Health Reform And The Midterm Elections — A Historical Perspective

NBC’s presidential historian Michael Beschloss added one more important point of historical context to the ongoing question of how much the actual policies in the Affordable Care Act have contributed to the Democrats’ poor showing in the polls and tomorrow’s expected Republican electoral wave. Beschloss recalled that despite a two-thirds majority in the House and the Senate, President Lyndon B. Johnson recognized that he had a narrow window of opportunity to pass Medicare and other “Great Society” programs before the public turned against him.

He did and they did:

BESCHLOSS: Look at 1965. Lyndon Johnson came in, if you can believe it Rachel, two-thirds of the senate was Democrats, two-thirds of the House was Democrats. But even despite that, LBJ said, this doesn’t happen very often, I’ve got six months. He used those six months to get through the Great Society, Medicare, voting rights, very basic programs. He said after that they’re going to start voting against me and there will be a backlash. He was absolutely right. The Democrats had huge setbacks in Congress in 1966, but LBJ and the Great Society had probably more of an influence on Americans in terms of saying where the Democratic party is, for well or ilk, than probably any other president of the period.

Watch it:

If anything underscores the point that these kinds of social reforms are investments that could yield long-term dividends for the country it’s that today most Republicans are pledging to protect Medicare from the cuts in the health law and are campaigning against reform’s cuts to the program.

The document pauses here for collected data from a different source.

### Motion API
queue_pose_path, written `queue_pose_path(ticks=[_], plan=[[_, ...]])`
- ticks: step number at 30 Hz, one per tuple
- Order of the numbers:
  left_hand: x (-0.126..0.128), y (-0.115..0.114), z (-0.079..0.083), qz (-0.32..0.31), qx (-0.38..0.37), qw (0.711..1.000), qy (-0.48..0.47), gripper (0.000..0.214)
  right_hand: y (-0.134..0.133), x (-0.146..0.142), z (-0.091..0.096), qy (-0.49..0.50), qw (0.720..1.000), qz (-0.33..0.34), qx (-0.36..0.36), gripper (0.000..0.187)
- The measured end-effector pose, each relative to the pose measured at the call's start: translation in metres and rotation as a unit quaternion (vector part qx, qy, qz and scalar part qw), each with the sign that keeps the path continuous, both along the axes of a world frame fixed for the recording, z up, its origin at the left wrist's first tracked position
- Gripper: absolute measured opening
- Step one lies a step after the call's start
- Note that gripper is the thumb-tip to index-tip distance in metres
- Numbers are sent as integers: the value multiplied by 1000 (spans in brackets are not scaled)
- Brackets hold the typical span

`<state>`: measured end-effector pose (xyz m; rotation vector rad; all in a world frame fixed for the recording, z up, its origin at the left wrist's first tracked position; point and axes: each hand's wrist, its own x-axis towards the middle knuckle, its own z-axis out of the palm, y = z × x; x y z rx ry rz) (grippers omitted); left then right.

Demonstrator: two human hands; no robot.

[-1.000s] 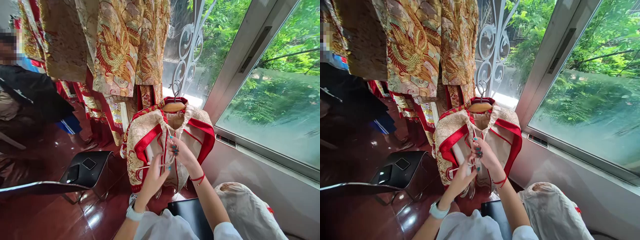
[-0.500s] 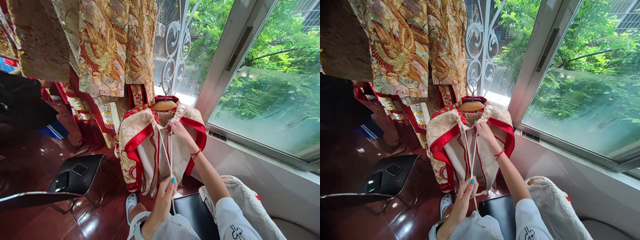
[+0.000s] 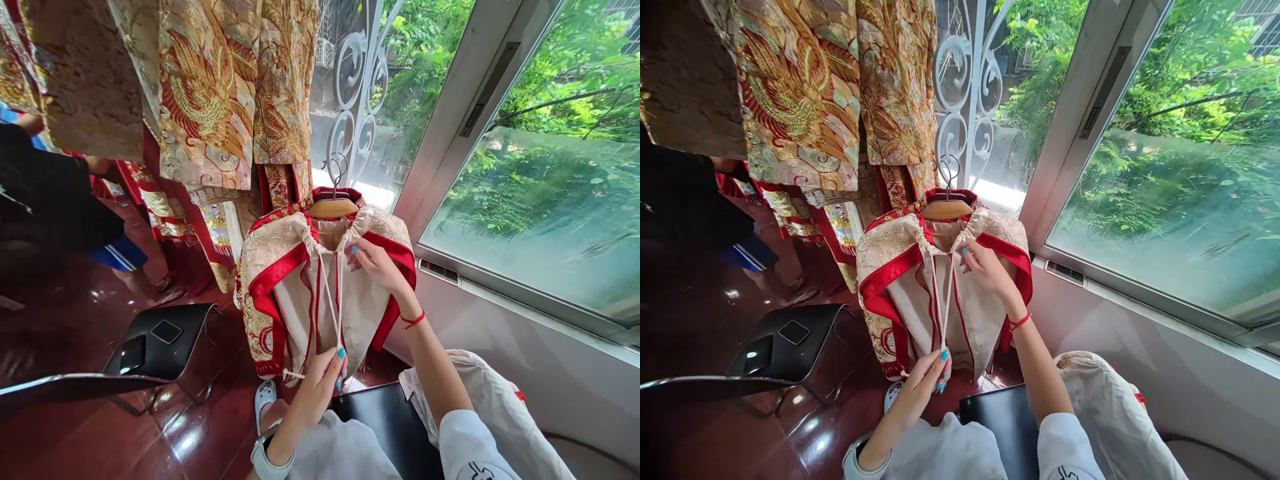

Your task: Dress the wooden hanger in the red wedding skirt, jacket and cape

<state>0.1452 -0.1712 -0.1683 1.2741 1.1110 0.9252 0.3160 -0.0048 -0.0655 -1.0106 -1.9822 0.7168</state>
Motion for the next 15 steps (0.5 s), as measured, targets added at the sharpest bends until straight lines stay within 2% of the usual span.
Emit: queue_pose_path(ticks=[3, 6, 10, 12, 15], plan=[[-12, 5, 10, -23, -2, 1000, -2, 59, -12, 4, -11, -106, 981, -26, 160, 21], [-24, 11, 19, -58, -11, 998, -34, 55, -17, 0, -23, -182, 953, -5, 243, 19], [-27, 19, 17, -81, -42, 992, -90, 55, -16, -7, -25, -166, 947, -17, 273, 26], [-25, 23, 10, -79, -63, 988, -114, 57, -16, -10, -23, -150, 950, 8, 272, 30], [-23, 29, -1, -42, -77, 988, -125, 64, -15, -14, -22, -136, 957, 59, 248, 38]])
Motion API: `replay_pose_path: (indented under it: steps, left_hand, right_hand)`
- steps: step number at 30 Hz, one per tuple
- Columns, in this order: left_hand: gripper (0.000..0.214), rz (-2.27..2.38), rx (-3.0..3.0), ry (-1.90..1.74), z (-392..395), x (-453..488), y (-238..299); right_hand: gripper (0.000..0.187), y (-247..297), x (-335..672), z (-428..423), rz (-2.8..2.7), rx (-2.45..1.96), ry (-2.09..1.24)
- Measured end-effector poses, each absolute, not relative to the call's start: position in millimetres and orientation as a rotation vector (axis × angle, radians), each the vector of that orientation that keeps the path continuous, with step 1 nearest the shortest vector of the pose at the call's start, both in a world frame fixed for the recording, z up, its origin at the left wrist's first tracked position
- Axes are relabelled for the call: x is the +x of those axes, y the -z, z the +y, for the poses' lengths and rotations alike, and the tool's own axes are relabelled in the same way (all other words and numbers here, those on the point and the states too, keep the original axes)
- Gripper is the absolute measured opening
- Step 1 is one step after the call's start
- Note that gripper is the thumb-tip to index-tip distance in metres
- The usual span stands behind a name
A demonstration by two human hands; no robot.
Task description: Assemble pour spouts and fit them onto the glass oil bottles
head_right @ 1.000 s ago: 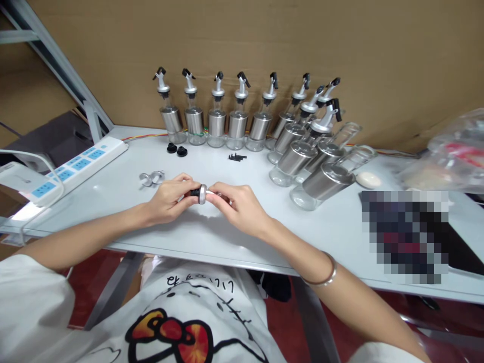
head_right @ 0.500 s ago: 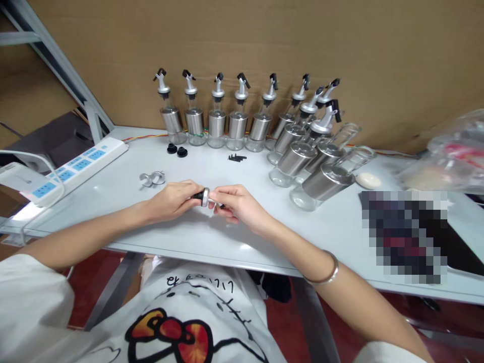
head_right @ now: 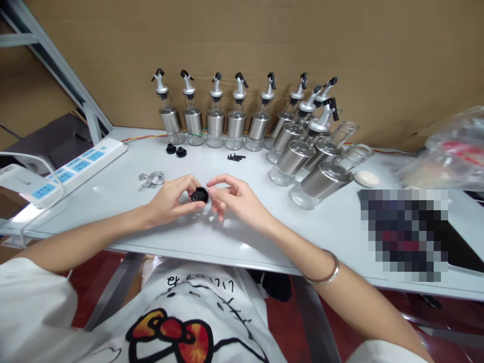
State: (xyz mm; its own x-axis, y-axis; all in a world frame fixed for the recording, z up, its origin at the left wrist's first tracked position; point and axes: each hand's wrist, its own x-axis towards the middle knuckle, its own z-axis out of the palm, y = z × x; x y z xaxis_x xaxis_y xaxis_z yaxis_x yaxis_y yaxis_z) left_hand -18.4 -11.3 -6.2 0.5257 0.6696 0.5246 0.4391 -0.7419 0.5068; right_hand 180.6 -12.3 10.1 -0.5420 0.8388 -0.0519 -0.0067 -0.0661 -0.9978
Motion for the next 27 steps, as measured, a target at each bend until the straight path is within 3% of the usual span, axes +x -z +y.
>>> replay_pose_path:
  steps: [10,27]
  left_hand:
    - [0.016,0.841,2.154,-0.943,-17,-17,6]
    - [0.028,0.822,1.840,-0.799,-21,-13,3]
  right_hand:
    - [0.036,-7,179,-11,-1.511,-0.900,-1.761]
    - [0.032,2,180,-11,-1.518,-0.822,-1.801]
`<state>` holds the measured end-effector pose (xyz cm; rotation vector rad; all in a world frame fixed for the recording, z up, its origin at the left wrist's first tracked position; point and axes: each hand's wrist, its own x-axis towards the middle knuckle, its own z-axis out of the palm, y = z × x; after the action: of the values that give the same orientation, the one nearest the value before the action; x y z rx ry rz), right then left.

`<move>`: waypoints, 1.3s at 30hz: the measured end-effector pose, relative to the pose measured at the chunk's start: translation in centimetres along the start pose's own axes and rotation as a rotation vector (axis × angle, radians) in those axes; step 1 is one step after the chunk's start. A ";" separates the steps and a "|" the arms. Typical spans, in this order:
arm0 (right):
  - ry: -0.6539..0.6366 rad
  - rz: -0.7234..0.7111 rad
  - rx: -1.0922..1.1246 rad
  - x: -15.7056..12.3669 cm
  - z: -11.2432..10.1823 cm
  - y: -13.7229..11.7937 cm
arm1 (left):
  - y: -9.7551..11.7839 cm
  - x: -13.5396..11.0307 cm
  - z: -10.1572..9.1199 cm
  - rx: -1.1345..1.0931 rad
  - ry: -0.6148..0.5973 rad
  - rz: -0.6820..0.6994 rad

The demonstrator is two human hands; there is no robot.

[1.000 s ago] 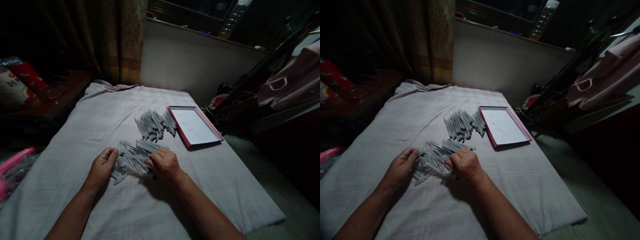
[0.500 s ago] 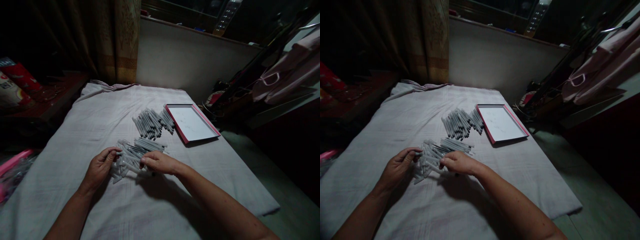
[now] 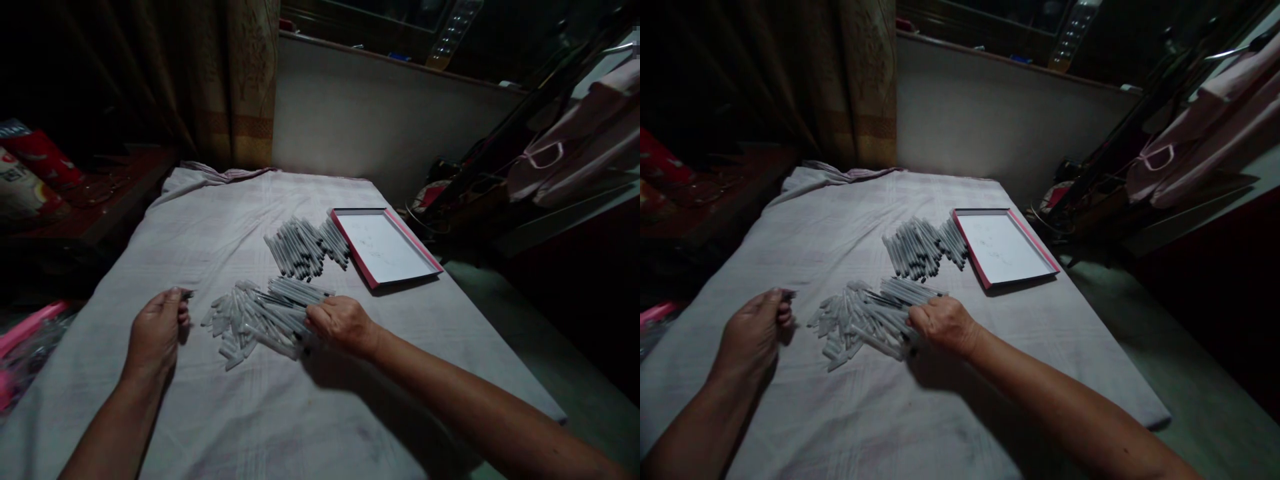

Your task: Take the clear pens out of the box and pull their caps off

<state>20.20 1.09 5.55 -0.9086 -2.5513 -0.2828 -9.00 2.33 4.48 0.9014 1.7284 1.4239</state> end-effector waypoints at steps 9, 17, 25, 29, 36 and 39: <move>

Of course, what’s unique about the health reform debate is that Republicans are still opposing the legitimacy of the law. As James Morone — a professor of political science at Brown University — has pointed out, “Normally in our political system, when we have enormous battles over legislation, most political actors consider the politics done when the legislative battle is over. What’s new here is the idea that the battle goes on into the implementation phase. This wasn’t true for Social Security, it wasn’t true for Medicare, it wasn’t true for civil rights.” “I’m not sure the Democrats have been quite this insistent after losing legislation. To have the Republican Party be this forceful about a position after the normal political process has run its course is pretty extraordinary,” he added.